Headwinds from the East

The kick-off of the annual meeting of the National People’s Congress this weekend in Beijing produced a couple of surprises that could have a significant bearing on the outlook for risk assets.

First, China’s GDP target for 2023 was set at the unexpectedly low level of 5%, its lowest for more than three decades in spite of economic data that has been surprising to the upside – you may remember that last week China’s manufacturing and non-manufacturing PMI indices for February came in notably higher than expected and higher than those for January, with manufacturing posting its strongest improvement in more than a decade.
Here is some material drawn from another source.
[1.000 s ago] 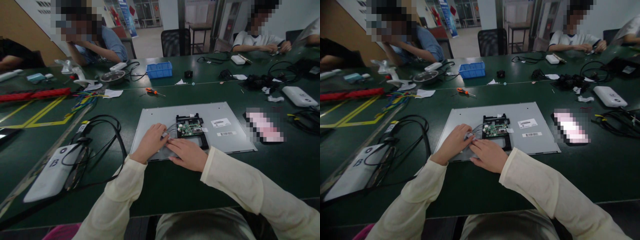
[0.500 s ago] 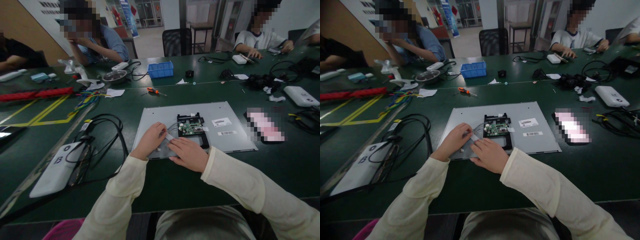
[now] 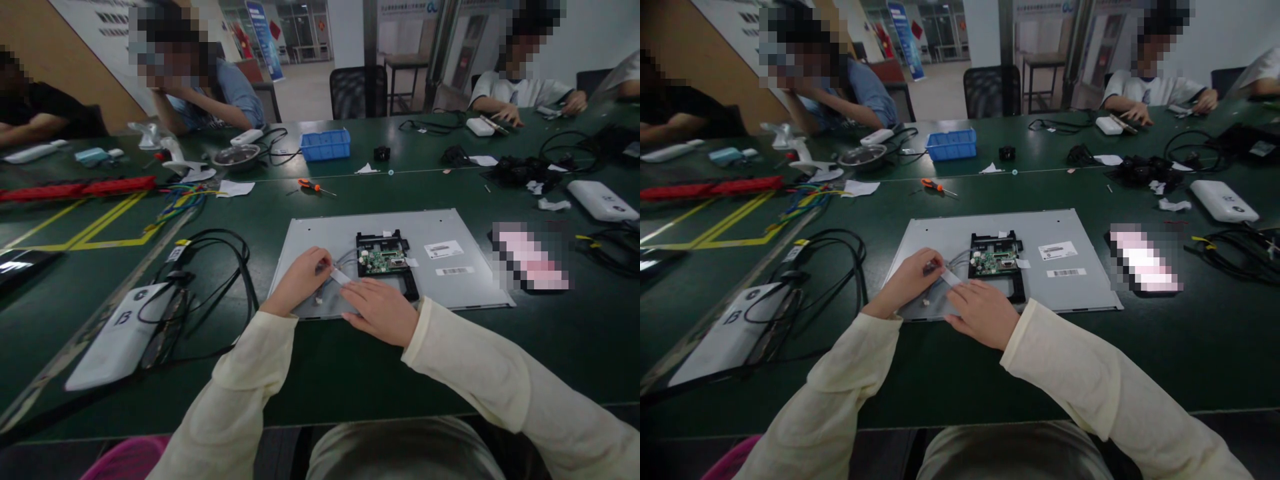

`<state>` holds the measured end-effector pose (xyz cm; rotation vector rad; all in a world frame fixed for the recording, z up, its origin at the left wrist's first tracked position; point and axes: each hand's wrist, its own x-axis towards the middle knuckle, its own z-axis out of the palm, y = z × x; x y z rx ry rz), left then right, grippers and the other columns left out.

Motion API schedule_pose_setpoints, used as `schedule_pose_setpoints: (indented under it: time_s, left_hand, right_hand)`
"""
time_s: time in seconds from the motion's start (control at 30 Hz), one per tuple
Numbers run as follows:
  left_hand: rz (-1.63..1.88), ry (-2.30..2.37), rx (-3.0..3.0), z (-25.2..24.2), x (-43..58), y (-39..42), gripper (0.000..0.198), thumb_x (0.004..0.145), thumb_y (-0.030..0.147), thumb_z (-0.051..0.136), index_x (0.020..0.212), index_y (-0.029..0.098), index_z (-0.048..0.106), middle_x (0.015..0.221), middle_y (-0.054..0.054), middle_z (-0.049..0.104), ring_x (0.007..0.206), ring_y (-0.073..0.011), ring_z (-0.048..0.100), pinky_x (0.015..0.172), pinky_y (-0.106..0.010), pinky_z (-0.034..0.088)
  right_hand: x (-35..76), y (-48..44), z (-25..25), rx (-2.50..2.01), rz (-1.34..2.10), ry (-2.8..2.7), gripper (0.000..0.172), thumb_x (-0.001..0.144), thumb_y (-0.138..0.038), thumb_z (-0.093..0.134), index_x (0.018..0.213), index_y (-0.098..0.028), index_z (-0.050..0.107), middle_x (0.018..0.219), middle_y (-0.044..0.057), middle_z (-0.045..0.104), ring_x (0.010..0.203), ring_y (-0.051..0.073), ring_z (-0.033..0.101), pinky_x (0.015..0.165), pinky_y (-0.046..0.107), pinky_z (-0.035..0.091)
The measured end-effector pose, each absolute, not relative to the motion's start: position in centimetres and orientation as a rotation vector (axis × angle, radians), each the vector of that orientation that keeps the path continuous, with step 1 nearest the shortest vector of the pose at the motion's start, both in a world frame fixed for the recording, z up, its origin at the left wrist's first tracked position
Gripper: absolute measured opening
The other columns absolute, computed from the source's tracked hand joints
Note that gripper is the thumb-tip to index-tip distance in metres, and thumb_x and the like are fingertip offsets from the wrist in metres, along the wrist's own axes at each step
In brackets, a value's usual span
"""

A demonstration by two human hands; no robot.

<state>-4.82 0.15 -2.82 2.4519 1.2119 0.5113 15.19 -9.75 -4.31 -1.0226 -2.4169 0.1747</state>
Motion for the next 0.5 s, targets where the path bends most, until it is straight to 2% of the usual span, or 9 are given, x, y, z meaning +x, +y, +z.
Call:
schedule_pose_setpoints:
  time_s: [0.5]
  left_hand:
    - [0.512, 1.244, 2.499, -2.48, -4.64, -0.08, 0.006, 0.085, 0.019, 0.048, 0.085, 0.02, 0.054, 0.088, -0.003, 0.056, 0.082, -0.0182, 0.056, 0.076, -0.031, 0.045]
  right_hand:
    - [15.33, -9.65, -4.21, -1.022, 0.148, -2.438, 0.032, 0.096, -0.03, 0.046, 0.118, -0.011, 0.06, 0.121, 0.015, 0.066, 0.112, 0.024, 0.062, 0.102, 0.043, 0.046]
This sends a signal that the central bank will perhaps not feel obliged to help achieve a higher target by injecting more liquidity into the market. After broad expectations of further rate cuts in Q2, last week China swaps traders started pricing in higher interest rates. China’s central bank moving toward a tighter policy is likely to have a negative impact on global liquidity, which in turn could hurt the recent tailwind behind risk assets popular with Asia-based investors – such as, you guessed it, crypto assets.

The modest expectation also suggests that China is perhaps not yet done with its clampdowns, such as that on the tech sector last year. One area of the economy singled out by Premier Li Keqiang in his farewell speech yesterday is the real estate sector. This implies some pain for Chinese investors as well as families, since real estate is the backbone of individual savings, and the uncertainty as well as the hit to consumption could slow growth amid a further reduction of market liquidity.